2)     Future investigations should also include exploration of specific determinants of sedentary behaviour in RA, in order to ensure interventions targeting sedentariness are properly informed.99 Indeed, factors influencing sedentary behaviour are likely different to those associated with participation in PA,100 and there is currently a paucity of evidence in this domain. Research exploring determinants of sedentary behaviour should also include a consideration of possible bi-directional associations between sedentary behaviour with RA outcomes (eg, pain, fatigue), which may represent possible causes, as well as consequences of “too much sitting”.

3)     Of particular importance will be to develop interventions that seek to promote PA or reduce sedentary behaviour with the aim of improving the most deleterious RA outcomes. In particular, growing evidence for the association between sedentary behaviour and cardiovascular disease – the leading cause of death among people with RA102 - points to the potential value of interventions which aim to reduce sedentary behaviour, and improve cardiovascular health in RA.

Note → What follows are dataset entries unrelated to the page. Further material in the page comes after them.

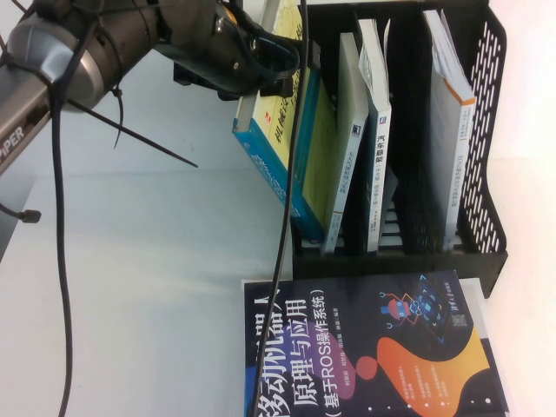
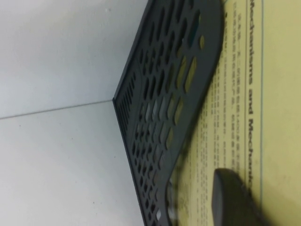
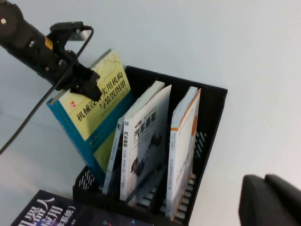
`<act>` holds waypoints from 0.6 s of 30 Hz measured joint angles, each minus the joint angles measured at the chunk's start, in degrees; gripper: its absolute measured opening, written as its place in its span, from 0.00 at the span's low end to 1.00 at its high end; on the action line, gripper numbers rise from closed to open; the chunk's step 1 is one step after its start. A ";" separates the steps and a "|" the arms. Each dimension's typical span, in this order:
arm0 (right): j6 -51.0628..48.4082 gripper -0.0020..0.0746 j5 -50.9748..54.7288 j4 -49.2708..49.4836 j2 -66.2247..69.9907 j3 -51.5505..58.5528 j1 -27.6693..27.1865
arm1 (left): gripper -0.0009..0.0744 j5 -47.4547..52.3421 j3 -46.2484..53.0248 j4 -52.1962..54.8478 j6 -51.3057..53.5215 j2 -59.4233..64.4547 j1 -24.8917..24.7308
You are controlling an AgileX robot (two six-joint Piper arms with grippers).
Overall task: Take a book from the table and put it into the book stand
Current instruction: Place the book on the book shelf
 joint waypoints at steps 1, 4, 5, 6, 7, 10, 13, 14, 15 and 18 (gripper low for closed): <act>0.21 0.03 0.60 -0.45 -0.25 0.00 0.00 | 0.27 0.28 0.00 0.00 0.00 0.00 0.00; 0.59 0.03 1.49 -2.13 -0.48 0.84 0.00 | 0.27 1.00 0.00 -0.20 -0.11 0.00 0.00; 0.85 0.03 1.66 -2.51 -0.48 1.71 0.00 | 0.27 1.28 -0.08 -0.34 -0.11 0.00 0.00; 1.19 0.03 1.76 -2.67 -0.48 2.56 0.00 | 0.27 1.39 -0.08 -0.45 -0.11 0.00 0.00; 1.62 0.03 1.88 -2.90 -0.48 4.07 0.00 | 0.27 1.65 -0.08 -0.48 -0.11 0.00 0.00; 2.10 0.03 1.88 -2.90 -0.48 8.25 0.00 | 0.27 2.44 -0.12 -1.29 -0.11 0.00 0.11; 2.21 0.03 1.65 -2.90 -0.48 12.91 0.00 | 0.27 3.07 -0.12 -2.10 -0.11 0.00 0.11; 2.21 0.03 1.43 -2.90 -0.48 14.56 0.00 | 0.27 3.18 -0.21 -2.10 -0.11 0.00 0.11; 2.21 0.03 1.13 -2.90 -0.48 15.84 0.00 | 0.27 3.67 -0.52 -2.10 -0.11 0.00 0.11; 2.21 0.03 0.04 -2.90 -0.48 20.35 0.00 | 0.27 6.00 -2.47 -2.10 -0.34 0.39 0.11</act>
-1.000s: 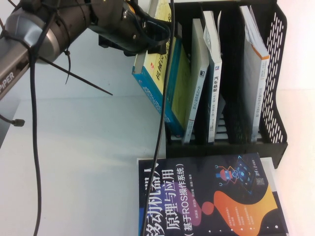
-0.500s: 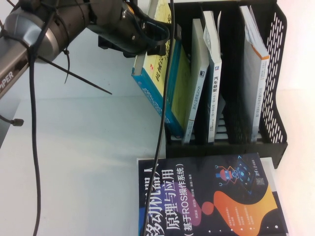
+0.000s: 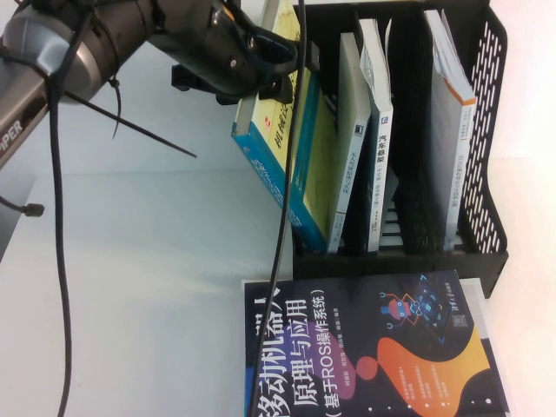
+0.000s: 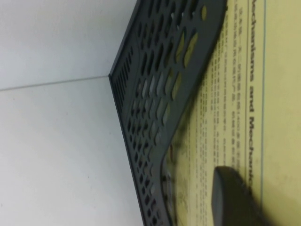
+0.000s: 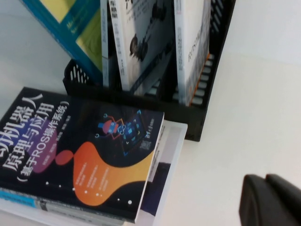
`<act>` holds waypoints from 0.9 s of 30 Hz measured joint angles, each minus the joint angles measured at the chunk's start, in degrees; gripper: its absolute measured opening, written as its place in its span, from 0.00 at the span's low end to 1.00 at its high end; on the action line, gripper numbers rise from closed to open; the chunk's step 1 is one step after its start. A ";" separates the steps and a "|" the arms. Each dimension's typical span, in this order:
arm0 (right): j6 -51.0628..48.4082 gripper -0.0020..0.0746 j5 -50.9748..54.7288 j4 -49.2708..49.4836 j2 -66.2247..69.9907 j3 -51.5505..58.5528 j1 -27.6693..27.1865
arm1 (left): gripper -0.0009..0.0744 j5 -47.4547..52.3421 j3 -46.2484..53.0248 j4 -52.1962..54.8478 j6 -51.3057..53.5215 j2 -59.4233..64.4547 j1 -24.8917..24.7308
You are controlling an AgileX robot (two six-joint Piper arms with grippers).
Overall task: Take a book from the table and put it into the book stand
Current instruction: Place the book on the book shelf
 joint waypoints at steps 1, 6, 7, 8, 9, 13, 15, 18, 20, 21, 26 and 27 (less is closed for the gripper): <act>0.00 0.03 -0.36 0.00 0.00 1.34 0.00 | 0.27 1.14 -0.97 0.00 -0.28 0.07 0.00; 0.00 0.03 -3.65 0.59 0.00 5.99 0.00 | 0.27 6.80 -6.06 0.21 -0.96 0.54 0.00; 0.00 0.03 -4.79 1.03 0.00 6.69 0.00 | 0.27 7.43 -6.69 0.21 -0.96 0.54 0.00; 0.00 0.03 -5.83 1.69 0.00 7.23 0.00 | 0.27 7.86 -6.97 0.21 -0.96 0.54 0.00; 0.00 0.03 -6.76 2.27 0.00 7.62 0.00 | 0.27 8.22 -7.21 0.29 -0.96 0.54 0.00; 0.00 0.03 -8.62 4.24 0.00 7.68 0.00 | 0.27 8.46 -7.54 0.32 -1.06 1.00 0.00; 0.00 0.03 -8.86 4.65 0.00 7.68 0.00 | 0.27 8.46 -7.86 0.21 -1.06 1.85 0.00; 0.00 0.03 -8.85 4.78 0.00 7.68 0.00 | 0.27 7.59 -8.01 -1.23 -0.46 3.79 0.00; 0.00 0.03 -8.85 5.37 0.00 7.68 0.00 | 0.28 6.66 -8.31 -2.64 1.12 5.49 0.24; 0.00 0.03 -8.85 5.73 0.00 7.68 0.00 | 0.29 6.26 -8.46 -3.22 1.84 6.09 0.24; 0.00 0.03 -8.53 6.67 0.00 7.72 0.00 | 0.41 4.28 -9.17 -9.06 5.79 8.05 0.59; 0.00 0.03 -8.41 6.77 0.00 7.72 0.00 | 0.45 3.51 -9.17 -10.83 6.76 8.05 0.59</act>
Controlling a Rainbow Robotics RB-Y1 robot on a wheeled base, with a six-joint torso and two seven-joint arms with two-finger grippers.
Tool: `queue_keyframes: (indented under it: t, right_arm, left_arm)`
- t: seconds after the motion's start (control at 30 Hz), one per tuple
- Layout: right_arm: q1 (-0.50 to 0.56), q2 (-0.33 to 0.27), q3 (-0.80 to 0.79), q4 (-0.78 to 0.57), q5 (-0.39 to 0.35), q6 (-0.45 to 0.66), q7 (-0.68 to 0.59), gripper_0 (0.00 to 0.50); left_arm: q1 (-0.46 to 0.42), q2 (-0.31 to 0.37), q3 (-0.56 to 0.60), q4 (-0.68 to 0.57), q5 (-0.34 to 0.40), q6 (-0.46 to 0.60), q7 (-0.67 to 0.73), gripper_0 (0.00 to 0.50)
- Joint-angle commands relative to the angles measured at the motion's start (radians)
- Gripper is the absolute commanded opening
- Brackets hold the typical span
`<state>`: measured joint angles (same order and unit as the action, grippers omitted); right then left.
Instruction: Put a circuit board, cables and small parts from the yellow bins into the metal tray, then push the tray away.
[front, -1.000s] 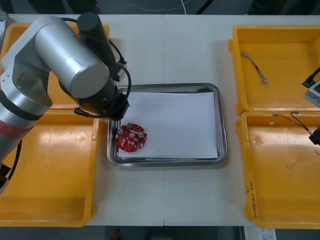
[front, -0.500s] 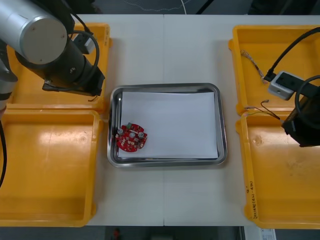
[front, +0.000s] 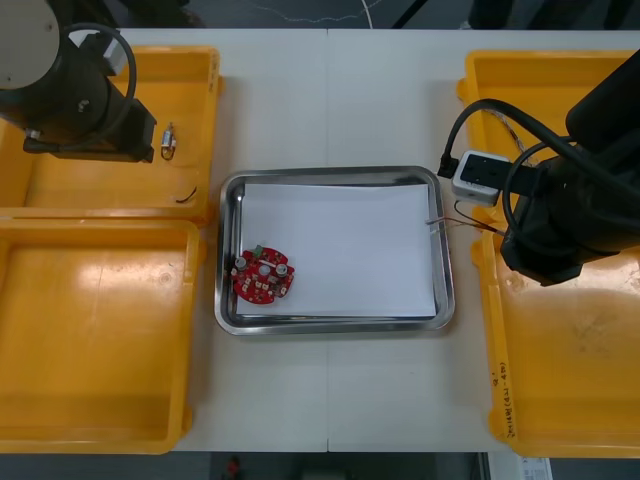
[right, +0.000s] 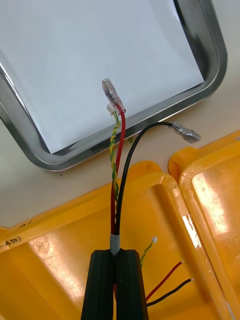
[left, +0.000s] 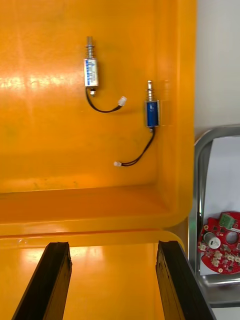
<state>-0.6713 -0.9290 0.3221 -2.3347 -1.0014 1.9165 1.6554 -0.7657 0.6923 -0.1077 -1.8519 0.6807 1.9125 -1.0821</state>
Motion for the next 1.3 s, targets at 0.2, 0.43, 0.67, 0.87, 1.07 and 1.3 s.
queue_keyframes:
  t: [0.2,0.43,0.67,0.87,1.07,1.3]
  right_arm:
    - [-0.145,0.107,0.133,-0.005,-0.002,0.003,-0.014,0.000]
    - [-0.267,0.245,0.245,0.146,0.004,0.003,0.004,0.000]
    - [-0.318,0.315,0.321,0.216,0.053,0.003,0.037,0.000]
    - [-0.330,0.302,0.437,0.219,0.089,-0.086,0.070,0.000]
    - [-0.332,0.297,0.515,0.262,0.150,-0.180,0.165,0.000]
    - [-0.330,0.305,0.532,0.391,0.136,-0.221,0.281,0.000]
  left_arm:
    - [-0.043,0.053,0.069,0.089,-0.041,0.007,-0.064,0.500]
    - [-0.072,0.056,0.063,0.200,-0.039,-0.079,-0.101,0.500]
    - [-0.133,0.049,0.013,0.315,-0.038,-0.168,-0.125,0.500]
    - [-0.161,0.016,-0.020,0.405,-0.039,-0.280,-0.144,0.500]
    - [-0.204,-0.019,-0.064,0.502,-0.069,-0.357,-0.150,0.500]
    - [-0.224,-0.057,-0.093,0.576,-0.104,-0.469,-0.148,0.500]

Explicit use of psychological theory in designing, delivering and evaluating interventions has several benefits, including identifying relevant strategies and understanding the psychological processes underlying behavioural change. This permits evaluation of “how things work”, helping to identify optimal strategies, and establish their efficacy for promoting behaviour change. Currently, interventions to promote PA or reduce sedentary behaviour in RA demonstrate limited application of psychological theory and/or poor reporting, which restricts the degree to which such interventions can be deconstructed and evaluated to confirm effective intervention strategies, that have successfully impacted on hypothesised theory-based psychological constructs. In the future, particular attention should be directed towards generating evidence to inform the development and evaluation of interventions to reduce sedentary behaviour in RA, adopting the steps outlined herein.


This research was funded in part by a Dudley Group NHS Foundation Trust Research and Development grant, which was used to fund the post-doctoral research of the lead author, which included producing this manuscript.


The authors declare no conflicts of interest.